Stored data
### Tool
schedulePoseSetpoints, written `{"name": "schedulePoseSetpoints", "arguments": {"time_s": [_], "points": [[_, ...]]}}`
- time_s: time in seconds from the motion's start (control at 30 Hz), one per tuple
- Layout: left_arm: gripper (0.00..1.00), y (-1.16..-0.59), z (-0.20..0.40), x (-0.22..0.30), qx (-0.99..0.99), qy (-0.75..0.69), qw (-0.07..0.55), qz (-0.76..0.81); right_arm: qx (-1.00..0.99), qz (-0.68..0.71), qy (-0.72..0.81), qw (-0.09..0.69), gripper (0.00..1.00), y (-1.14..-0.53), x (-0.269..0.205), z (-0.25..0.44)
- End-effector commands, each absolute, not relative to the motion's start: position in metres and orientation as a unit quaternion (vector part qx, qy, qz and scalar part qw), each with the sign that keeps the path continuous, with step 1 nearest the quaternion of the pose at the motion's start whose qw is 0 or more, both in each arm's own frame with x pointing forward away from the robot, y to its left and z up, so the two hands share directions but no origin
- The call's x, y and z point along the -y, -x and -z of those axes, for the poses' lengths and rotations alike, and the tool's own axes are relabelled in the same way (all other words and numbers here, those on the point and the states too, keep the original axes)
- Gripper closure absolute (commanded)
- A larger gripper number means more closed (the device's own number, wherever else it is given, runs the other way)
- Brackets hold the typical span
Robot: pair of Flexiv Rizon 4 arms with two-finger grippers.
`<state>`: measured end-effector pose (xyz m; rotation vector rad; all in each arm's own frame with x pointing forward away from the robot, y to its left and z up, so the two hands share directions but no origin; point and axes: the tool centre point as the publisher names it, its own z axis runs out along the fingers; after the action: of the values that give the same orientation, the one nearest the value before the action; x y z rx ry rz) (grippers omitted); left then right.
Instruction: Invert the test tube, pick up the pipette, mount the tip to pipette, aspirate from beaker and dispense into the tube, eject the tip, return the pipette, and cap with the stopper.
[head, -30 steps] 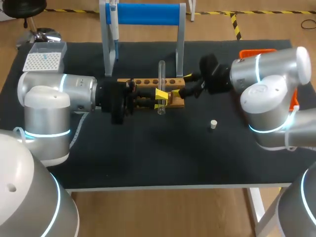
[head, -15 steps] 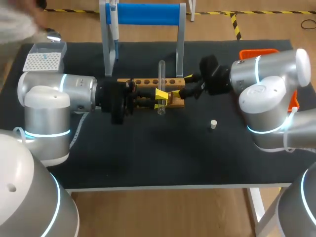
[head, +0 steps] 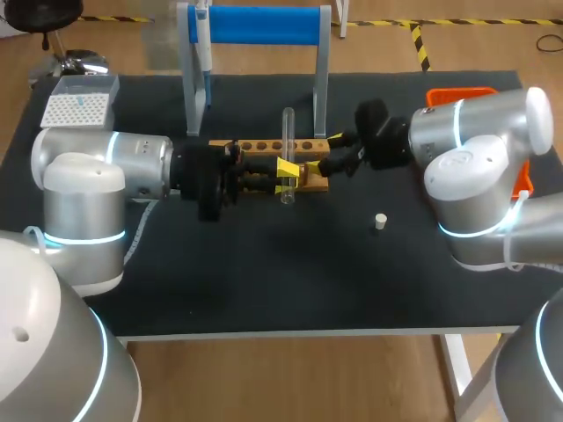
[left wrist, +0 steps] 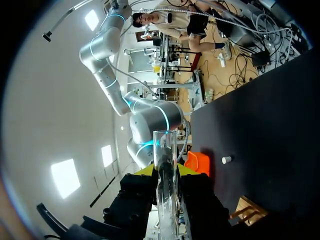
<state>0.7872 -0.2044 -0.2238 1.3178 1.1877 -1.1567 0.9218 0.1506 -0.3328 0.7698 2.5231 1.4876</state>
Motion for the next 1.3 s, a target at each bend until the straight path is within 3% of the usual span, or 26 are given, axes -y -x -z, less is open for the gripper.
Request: {"name": "schedulePoseSetpoints", "arguments": {"time_s": [0.03, 0.37, 0.73, 0.87, 1.3], "points": [[1.0, -0.787, 0.223, 0.205, -0.489, -0.543, 0.49, 0.475, -0.832, -0.491, -0.253, 0.056, 0.0, -0.922, -0.15, 0.333], [1.0, -0.787, 0.223, 0.205, -0.489, -0.543, 0.49, 0.475, -0.832, -0.491, -0.253, 0.056, 0.0, -0.922, -0.15, 0.333], [1.0, -0.835, 0.202, 0.205, -0.622, -0.438, 0.29, 0.581, -0.832, -0.491, -0.253, 0.056, 0.0, -0.922, -0.15, 0.333], [1.0, -0.85, 0.197, 0.203, -0.69, -0.376, 0.187, 0.589, -0.832, -0.491, -0.253, 0.056, 0.0, -0.922, -0.15, 0.333], [1.0, -0.852, 0.195, 0.203, -0.692, -0.371, 0.18, 0.592, -0.832, -0.491, -0.253, 0.056, 0.0, -0.922, -0.15, 0.333]]}}
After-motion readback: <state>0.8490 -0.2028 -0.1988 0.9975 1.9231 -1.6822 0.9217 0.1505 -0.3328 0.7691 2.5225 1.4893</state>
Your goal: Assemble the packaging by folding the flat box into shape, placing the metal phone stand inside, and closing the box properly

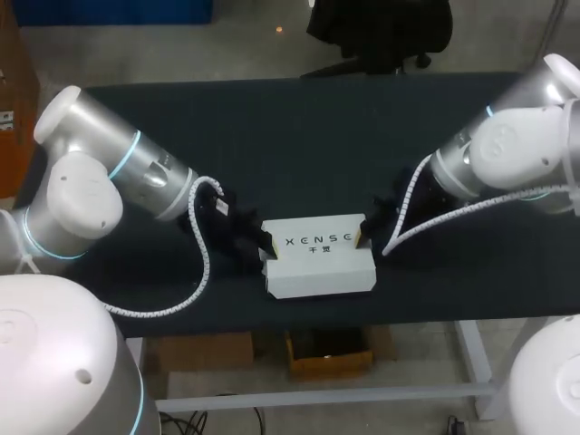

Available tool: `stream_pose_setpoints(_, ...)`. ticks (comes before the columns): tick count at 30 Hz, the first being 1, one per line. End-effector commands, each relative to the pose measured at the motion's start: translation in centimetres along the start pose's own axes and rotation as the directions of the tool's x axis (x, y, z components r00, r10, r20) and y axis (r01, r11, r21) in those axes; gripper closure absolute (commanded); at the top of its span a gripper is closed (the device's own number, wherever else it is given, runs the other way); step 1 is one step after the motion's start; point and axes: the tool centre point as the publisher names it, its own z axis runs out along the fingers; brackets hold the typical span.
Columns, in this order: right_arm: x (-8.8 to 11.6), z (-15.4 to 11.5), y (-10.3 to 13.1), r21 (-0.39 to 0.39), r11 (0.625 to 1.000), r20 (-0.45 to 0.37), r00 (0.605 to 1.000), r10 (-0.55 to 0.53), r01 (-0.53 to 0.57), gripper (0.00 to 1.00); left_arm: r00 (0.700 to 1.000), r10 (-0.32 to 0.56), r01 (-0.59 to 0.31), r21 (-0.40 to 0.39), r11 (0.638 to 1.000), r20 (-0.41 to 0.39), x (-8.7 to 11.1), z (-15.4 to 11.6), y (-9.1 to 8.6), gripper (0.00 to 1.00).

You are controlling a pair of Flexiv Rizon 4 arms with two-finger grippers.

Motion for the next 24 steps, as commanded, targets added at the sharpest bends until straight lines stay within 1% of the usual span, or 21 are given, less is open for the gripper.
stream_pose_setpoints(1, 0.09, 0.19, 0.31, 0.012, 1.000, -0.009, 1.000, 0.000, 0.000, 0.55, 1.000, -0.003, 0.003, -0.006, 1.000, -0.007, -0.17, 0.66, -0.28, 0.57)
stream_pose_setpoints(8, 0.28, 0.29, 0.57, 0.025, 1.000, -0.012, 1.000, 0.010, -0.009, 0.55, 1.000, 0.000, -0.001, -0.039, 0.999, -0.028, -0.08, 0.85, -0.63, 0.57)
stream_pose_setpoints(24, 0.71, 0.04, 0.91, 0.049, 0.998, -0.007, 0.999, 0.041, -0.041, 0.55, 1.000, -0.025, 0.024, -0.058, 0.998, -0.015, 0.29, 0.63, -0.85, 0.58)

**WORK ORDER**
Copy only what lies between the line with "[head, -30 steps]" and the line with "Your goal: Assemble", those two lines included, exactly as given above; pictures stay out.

**WRITTEN SOLUTION**
[head, -30 steps] 
[head, -15 steps] 
[head, +0 steps] 
[left wrist, +0 steps] 
<state>0.7872 -0.2044 -0.2238 1.3178 1.1877 -1.1567 0.9218 0.1506 -0.3328 0.7698 2.5231 1.4876</state>
Motion for the next 1.3 s, a target at each bend until the straight path is within 3% of the usual span, or 26 are given, axes -y -x -z, less is open for the gripper.
Request: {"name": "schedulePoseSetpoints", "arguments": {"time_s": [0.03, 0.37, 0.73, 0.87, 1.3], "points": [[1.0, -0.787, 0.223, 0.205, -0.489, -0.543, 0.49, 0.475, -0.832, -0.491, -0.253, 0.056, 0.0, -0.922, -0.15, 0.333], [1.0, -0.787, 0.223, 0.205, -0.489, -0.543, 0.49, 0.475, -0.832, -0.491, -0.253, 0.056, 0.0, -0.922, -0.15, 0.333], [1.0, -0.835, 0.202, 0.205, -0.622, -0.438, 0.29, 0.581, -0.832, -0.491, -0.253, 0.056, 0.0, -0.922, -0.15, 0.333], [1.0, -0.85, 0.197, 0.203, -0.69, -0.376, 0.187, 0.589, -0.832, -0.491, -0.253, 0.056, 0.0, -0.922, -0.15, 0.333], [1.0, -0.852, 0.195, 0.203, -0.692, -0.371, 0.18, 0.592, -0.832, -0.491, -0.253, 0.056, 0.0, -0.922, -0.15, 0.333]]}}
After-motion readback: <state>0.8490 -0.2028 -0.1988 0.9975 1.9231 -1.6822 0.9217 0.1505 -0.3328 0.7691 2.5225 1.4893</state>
Your goal: Assemble the packaging by folding the flat box into shape, placing the metal phone stand inside, and closing the box properly

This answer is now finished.